Ils doivent reprendre la main sur l’insertion de l’économie territoriale dans les échanges à l’échelle nationale, européenne et mondiale et construire de nouvelles modalités de gouvernance et de structuration économique territoriale. La maitrise de son développement est une clé de réponse pour le territoire : il doit rapprocher la sphère de la production de celle de la consommation, trouver des solutions alternatives, améliorer ses connaissances du territoire et anticiper les besoins en compétences et ressources locales.

– La diversité des approches, des modes de vie, des cultures
Pour combattre les logiques de la relégation sociale, permettre aux savoirs populaires et aux cultures les plus diverses de participer à la vie sociale du territoire, pour cultiver chez les habitants la fierté d’être partie prenante de « ce » territoire, et pour contribuer aux « Objectifs du millénaire pour le développement » et construire les « Objectifs de développement durable », dans un esprit de solidarité avec le reste du monde, les territoires, en agendas 21
ou autre formes de projets de développement durable, doivent s’engager résolument à faire vivre cette diversité de cultures, d’approches, de modes de vie dans le respect des contraintes écologiques.

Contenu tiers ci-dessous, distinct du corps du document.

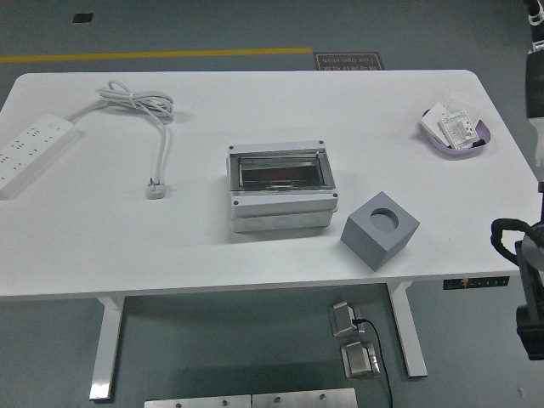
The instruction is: Fetch the battery,place it into the box,close the lid of the box
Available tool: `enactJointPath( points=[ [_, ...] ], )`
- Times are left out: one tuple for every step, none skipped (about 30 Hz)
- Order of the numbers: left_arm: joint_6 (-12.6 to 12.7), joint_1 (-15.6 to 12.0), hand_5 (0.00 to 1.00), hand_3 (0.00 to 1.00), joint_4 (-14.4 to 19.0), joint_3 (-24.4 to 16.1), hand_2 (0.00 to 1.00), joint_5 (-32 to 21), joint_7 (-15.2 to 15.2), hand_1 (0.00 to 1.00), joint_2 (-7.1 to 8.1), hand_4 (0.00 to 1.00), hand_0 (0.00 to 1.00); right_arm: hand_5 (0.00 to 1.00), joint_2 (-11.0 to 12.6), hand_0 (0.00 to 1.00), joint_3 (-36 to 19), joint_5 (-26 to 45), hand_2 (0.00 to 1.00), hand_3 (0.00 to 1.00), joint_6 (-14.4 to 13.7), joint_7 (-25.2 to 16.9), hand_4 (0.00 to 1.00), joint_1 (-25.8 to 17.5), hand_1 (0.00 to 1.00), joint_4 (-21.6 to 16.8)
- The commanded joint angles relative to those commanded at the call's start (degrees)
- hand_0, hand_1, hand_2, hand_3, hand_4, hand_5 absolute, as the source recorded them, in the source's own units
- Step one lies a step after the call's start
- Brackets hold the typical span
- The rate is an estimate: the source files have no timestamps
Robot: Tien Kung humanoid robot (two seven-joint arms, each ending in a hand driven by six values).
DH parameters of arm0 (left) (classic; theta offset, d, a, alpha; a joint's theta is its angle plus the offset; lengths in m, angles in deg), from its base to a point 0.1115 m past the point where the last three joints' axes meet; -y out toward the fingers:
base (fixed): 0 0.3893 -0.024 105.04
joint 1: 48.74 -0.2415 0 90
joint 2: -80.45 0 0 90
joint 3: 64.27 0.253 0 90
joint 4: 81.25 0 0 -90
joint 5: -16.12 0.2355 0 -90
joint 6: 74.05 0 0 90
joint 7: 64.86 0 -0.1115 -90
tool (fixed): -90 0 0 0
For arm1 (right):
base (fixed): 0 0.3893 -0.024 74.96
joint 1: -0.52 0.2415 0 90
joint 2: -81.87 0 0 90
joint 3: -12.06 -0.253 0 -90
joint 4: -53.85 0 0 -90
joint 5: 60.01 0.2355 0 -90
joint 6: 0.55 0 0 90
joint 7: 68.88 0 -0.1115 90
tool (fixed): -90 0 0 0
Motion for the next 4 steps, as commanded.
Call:
enactJointPath(
  points=[
    [0.01,0.02,0.149,0.632,0.00,0.03,0.532,-0.03,-0.04,0.634,0.00,0.748,0.649,0.789,0.02,0.626,-0.01,0.09,0.325,0.567,-0.08,0.00,0.891,-0.02,0.326,-0.02],
    [0.01,0.03,0.149,0.632,0.00,0.03,0.532,-0.02,-0.05,0.634,0.00,0.748,0.649,0.789,0.04,0.626,0.00,0.16,0.325,0.567,-0.12,0.01,0.891,-0.03,0.326,-0.03],
    [0.00,0.04,0.149,0.632,0.00,0.04,0.532,-0.01,-0.06,0.634,0.01,0.748,0.649,0.789,0.07,0.626,0.02,0.28,0.325,0.567,-0.23,0.03,0.891,-0.04,0.326,-0.05],
    [0.01,0.04,0.149,0.632,0.00,0.06,0.532,-0.02,-0.08,0.634,0.02,0.748,0.649,0.789,0.11,0.626,0.04,0.41,0.325,0.567,-0.40,0.01,0.891,-0.04,0.326,-0.08]
  ],
)
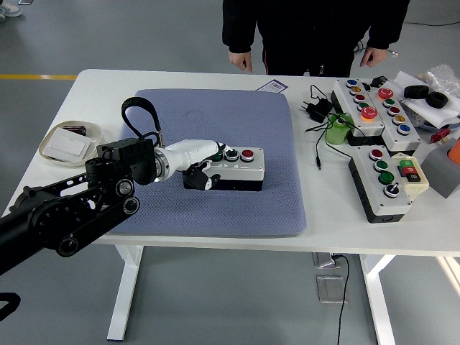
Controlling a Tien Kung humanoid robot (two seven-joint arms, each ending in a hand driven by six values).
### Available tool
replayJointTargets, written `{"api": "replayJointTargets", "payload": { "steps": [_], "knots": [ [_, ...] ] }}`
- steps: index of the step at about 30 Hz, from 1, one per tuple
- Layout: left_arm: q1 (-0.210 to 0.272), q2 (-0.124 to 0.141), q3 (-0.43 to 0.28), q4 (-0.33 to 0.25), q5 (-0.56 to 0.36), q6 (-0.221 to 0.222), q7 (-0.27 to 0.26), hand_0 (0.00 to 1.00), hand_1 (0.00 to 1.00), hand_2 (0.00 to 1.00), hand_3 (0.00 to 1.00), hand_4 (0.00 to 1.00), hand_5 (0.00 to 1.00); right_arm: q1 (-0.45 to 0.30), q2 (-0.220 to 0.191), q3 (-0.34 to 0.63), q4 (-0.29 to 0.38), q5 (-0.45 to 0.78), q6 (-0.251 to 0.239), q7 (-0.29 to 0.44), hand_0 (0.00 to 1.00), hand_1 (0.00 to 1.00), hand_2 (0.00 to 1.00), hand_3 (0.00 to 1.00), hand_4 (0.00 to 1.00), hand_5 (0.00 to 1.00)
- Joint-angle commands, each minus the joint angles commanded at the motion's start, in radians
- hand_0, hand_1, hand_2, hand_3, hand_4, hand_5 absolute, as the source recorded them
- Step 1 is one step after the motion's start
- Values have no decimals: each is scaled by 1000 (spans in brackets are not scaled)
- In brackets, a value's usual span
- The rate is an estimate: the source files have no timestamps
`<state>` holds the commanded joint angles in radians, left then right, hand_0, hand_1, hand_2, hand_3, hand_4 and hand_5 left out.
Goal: Pick up the button,place it on the desk,press the button,press the button
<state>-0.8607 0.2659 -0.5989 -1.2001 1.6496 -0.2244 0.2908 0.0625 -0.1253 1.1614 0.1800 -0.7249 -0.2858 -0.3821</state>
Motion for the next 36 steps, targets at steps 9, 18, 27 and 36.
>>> {"api": "replayJointTargets", "payload": {
  "steps": [9, 18, 27, 36],
  "knots": [
    [4, -21, -54, -43, -13, 121, -45, 2, 2, 32, 805, 458, 16, 2, 0, 2, 0, -4, 0, -1, 643, 508, 549, 590, 250, 361],
    [2, -69, -27, -15, -31, 94, -41, 2, 2, 32, 811, 454, 2, 3, -1, 1, 0, -3, 0, -1, 642, 508, 549, 590, 250, 361],
    [-1, -80, 1, 50, -40, 93, -42, 2, 2, 33, 828, 437, 2, 0, -3, -3, 0, -2, 2, 1, 643, 508, 549, 590, 250, 360],
    [13, -81, 16, 69, -39, 86, -42, 2, 2, 34, 832, 436, 2, -6, -4, 1, 0, -5, 1, -1, 643, 508, 549, 590, 250, 361]
  ]
}}
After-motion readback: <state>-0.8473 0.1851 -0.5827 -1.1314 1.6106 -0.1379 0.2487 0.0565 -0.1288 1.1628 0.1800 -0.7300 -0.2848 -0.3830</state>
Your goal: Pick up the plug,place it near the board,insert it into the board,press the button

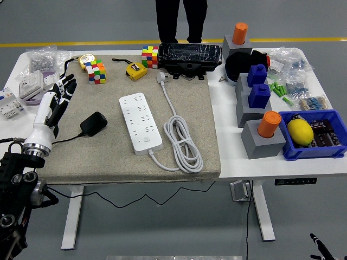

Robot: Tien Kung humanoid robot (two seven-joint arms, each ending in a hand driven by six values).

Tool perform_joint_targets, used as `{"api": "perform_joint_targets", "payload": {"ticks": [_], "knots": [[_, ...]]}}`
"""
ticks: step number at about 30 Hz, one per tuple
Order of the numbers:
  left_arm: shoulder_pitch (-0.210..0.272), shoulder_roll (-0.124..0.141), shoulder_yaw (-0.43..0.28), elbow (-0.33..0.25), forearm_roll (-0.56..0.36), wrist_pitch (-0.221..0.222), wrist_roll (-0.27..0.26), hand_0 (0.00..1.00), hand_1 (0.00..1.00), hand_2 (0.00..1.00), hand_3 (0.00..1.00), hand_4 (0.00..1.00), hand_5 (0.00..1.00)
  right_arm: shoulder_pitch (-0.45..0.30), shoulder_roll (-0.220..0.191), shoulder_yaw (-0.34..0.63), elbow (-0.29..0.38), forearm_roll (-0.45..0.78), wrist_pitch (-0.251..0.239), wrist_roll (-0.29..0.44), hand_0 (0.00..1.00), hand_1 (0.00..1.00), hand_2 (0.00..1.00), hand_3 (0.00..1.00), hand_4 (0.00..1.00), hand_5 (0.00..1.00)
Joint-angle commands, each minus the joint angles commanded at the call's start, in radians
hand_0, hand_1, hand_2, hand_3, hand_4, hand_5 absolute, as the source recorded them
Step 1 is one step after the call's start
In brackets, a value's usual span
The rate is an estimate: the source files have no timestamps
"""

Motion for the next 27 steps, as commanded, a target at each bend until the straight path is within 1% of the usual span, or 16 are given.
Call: {"api": "perform_joint_targets", "payload": {"ticks": [27], "knots": [[-0.002, -0.002, -0.003, -0.001, 0.001, 0.003, -0.002, 0.928, 0.943, 0.922, 0.908, 0.998, 0.873, 0.000, -0.002, 0.005, 0.000, -0.007, -0.001, 0.000, 0.787, 0.740, 0.724, 0.781, 0.998, 0.990]]}}
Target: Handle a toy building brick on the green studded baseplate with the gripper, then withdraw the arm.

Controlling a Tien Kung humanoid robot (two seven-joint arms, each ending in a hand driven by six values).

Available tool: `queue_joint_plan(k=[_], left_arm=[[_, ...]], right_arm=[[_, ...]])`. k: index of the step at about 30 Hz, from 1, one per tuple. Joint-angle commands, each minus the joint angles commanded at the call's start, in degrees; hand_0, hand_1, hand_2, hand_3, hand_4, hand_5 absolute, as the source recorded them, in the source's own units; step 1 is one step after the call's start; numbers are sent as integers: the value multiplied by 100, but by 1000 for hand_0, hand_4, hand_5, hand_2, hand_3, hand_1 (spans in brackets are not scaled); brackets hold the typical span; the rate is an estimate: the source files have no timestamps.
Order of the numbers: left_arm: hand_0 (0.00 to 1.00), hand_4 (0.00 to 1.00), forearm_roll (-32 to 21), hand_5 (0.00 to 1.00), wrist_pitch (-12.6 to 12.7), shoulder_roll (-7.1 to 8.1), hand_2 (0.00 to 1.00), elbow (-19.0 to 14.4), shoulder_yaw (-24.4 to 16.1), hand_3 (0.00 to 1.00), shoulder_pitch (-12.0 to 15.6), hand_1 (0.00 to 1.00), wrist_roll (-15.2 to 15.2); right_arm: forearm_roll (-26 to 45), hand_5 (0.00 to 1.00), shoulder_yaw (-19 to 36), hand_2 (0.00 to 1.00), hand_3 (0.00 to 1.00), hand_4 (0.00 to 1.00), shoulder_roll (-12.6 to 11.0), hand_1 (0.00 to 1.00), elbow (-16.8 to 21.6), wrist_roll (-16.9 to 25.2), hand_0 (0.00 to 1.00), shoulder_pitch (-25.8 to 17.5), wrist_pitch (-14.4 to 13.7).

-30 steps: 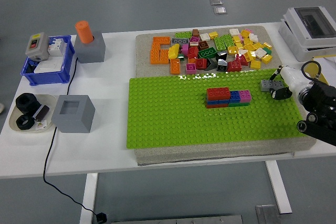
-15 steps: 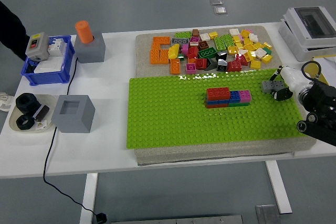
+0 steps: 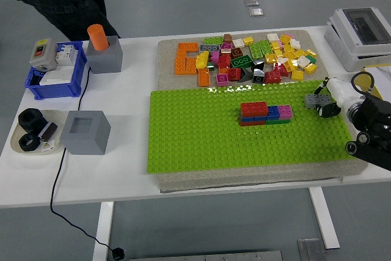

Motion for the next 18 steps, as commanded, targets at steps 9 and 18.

– Le moteur : la ville durable, connectée et inclusive
La ville devient le lieu et le mode de vie le plus répandu sur la planète. Sa transformation est un facteur clé de la métamorphose des territoires de demain, tant dans leur fonctionnement, aptitude à préserver et valoriser les ressources, que dans leur capacité à fournir les conditions du bien-être et du bien vivre sur un territoire. Cette transformation doit être radicale. A la vitesse où la population grandit, les villes s’étendent, les besoins et services s’accroissent, on ne peut plus se contenter de politiques a minima. Il faut renverser les modes de gestion, travailler sur le logement, un logement adaptable aux temps de la vie et
adapté à l’environnement urbain et environnemental, à la réduction drastique de la consommation d’énergie. Il faut construire une ville dense, compacte, polycentrée, qui prend en compte les aspirations modernes des habitants, une ville partagée dans ses espaces et ses services et articulée avec les espaces ruraux, dans des logiques de complémentarité et d’articulation, une ville inclusive de toutes ses populations.